◆ WHAT IS EXPECTED ◆
Note the line where "In the image above, tightly box the black ceiling" appears in the data below; write it out exactly, along with every line that comes after it to the end.

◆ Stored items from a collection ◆
==================================================

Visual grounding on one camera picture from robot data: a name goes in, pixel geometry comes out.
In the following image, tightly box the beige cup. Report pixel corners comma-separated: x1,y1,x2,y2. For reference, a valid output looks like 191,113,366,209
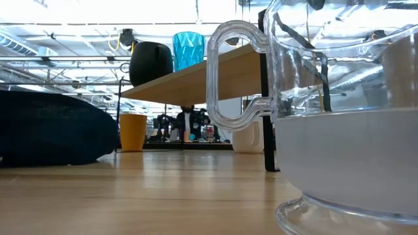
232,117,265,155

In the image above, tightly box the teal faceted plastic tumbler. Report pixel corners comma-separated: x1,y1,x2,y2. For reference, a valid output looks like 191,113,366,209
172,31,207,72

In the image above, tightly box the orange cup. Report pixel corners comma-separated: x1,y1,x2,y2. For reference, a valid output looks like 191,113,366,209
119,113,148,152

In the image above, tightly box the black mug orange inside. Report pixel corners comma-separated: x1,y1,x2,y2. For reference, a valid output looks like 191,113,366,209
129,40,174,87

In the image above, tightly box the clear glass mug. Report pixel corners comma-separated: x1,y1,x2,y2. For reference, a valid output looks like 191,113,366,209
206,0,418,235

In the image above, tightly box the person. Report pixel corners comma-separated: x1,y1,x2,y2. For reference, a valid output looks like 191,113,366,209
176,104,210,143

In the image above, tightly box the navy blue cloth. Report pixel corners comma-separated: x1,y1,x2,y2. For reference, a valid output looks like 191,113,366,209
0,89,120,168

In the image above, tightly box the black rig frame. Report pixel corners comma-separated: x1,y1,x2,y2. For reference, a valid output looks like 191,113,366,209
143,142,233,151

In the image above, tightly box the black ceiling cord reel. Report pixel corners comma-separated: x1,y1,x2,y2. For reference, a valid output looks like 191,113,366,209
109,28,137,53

==================================================

◆ OUTPUT OF THE EXERCISE ◆
In the image above, tightly box the black ceiling cord reel. Report pixel corners comma-separated: x1,y1,x2,y2. For reference, a valid output looks like 191,113,366,209
109,28,137,53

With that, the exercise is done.